Science |
Is this the cleverest man in the world?
He won a Nobel prize, but since then his interests have widened. Now he's
on a quest for a real Theory of Everything
Murray Gell-Mann has been described as The Man With Five Brains and it's
not hard to understand why. He is an emeritus professor of physics, an
international advisor on the environment, an authority on the origin of
languages, arms control and foreign relations oh yes, and he has a Nobel
prize for solving a key mystery of the universe.
Despite his sprite-like appearance, he also has a reputation for dealing
with fools the way a killer whale deals with penguins. But then, it cannot
be easy being The Man With Five Brains in a world with more than its fair
share of Men With Half A Brain.
Pausing in London to talk to Focus about his new book on the science of (almost)
everything, he pulls out a slip of paper he has been given in a major London
bookstore.

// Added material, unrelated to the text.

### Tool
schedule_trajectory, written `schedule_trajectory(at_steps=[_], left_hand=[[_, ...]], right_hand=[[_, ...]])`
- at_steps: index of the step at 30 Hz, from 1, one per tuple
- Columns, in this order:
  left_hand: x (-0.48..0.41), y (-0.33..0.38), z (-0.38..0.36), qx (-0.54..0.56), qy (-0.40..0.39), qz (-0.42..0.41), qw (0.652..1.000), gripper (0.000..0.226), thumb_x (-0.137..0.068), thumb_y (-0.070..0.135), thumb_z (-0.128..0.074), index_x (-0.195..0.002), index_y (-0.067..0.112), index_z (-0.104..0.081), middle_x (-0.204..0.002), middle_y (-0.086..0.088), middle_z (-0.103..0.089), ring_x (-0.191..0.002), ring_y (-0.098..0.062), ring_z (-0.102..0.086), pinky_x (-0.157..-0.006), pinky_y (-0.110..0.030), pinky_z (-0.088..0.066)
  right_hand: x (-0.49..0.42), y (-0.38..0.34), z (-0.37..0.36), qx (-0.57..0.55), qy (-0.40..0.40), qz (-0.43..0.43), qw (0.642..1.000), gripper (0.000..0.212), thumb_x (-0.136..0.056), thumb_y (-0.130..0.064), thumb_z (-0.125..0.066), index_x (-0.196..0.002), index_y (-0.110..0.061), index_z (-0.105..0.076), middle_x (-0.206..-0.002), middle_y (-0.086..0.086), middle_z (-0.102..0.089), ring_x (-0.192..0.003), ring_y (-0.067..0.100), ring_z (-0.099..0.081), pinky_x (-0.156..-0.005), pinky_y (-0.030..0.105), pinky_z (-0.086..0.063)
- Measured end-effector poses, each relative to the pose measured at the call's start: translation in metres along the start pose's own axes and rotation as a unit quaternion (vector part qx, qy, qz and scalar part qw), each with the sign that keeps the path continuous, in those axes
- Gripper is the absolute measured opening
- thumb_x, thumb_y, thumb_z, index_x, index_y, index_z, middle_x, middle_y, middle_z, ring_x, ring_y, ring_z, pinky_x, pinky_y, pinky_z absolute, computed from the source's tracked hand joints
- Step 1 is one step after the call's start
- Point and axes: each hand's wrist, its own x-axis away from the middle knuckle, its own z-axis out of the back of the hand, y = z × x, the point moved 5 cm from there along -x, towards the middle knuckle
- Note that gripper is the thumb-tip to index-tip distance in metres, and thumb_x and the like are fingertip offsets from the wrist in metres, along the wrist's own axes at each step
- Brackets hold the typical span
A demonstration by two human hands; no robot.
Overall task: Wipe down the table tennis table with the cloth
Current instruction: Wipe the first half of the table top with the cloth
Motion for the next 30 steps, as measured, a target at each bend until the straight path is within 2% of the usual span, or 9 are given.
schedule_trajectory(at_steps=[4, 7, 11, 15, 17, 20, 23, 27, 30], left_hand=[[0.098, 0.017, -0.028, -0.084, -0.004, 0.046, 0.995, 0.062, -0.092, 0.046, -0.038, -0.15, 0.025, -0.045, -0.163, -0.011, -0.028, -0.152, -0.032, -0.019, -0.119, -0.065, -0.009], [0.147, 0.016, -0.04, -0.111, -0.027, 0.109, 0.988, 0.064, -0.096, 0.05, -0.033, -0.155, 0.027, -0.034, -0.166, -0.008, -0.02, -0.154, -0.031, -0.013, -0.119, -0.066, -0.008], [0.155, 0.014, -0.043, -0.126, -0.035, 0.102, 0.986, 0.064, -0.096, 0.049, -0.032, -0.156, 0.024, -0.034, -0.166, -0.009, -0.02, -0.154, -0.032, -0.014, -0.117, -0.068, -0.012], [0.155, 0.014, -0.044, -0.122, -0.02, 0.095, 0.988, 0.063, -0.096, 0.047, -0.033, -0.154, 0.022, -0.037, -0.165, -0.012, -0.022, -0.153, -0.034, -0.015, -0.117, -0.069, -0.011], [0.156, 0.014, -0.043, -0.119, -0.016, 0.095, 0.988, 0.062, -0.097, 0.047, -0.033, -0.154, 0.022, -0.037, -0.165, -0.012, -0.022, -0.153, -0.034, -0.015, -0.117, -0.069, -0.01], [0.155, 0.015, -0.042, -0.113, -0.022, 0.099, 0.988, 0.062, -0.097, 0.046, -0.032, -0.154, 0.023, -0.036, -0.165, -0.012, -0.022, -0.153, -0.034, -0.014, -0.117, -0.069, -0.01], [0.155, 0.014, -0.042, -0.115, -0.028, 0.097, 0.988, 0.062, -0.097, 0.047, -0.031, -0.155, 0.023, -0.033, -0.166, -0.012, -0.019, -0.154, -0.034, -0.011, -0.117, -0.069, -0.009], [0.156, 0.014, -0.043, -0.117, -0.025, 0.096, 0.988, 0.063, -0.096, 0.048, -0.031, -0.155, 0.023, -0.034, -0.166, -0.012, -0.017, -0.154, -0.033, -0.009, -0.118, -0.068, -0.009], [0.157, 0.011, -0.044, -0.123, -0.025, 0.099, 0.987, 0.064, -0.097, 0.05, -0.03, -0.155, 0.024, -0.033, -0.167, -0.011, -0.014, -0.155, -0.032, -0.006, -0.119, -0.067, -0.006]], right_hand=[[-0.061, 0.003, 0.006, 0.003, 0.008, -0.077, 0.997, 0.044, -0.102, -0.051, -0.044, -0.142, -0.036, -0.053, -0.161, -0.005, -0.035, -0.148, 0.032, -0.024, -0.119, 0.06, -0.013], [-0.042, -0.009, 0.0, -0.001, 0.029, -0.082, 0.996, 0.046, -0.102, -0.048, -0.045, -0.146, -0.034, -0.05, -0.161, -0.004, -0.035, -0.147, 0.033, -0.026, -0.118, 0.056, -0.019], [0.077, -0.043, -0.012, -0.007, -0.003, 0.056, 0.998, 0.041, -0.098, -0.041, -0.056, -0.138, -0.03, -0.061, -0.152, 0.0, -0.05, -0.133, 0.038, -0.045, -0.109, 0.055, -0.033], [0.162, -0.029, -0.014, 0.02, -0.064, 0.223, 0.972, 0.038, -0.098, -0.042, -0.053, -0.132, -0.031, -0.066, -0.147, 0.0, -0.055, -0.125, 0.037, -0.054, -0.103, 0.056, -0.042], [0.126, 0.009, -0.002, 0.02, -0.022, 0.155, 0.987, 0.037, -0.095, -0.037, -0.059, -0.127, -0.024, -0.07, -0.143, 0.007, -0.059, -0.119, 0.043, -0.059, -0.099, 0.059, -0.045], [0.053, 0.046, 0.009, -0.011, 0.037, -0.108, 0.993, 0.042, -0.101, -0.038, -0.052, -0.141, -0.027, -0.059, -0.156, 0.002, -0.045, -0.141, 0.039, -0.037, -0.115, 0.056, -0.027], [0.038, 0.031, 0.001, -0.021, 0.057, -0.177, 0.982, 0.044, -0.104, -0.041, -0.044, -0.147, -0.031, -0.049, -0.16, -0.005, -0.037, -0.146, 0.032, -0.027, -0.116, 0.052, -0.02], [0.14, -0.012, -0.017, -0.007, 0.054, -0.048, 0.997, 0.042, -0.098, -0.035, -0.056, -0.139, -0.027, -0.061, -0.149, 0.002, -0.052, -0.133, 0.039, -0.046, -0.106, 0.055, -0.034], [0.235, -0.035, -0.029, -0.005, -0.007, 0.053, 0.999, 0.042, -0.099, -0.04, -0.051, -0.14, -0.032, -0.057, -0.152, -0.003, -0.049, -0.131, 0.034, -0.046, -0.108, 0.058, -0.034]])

It shows that his book The Quark and the Jaguar has been
classified under "Fiction - General", and the author as "Mann, M. Gell"
.A review in the Sunday Times spells his name Gell-Man."
For someone who spends his time thinking about subjects most people cannot
even spell, it must all be a bit wearing. But he has had time to get used
to it: the fact is Gell-Mann has been a prodigy almost all his 65 years.
Born in New York at the start of the Great Depression, Gell- Mann's intellectual
childhood was dominated by his father, an , Austrian immigrant who struggled
to keep his family out of Skid Row. It was from him that Gell-Mann gained
a fascination for science and mathematics.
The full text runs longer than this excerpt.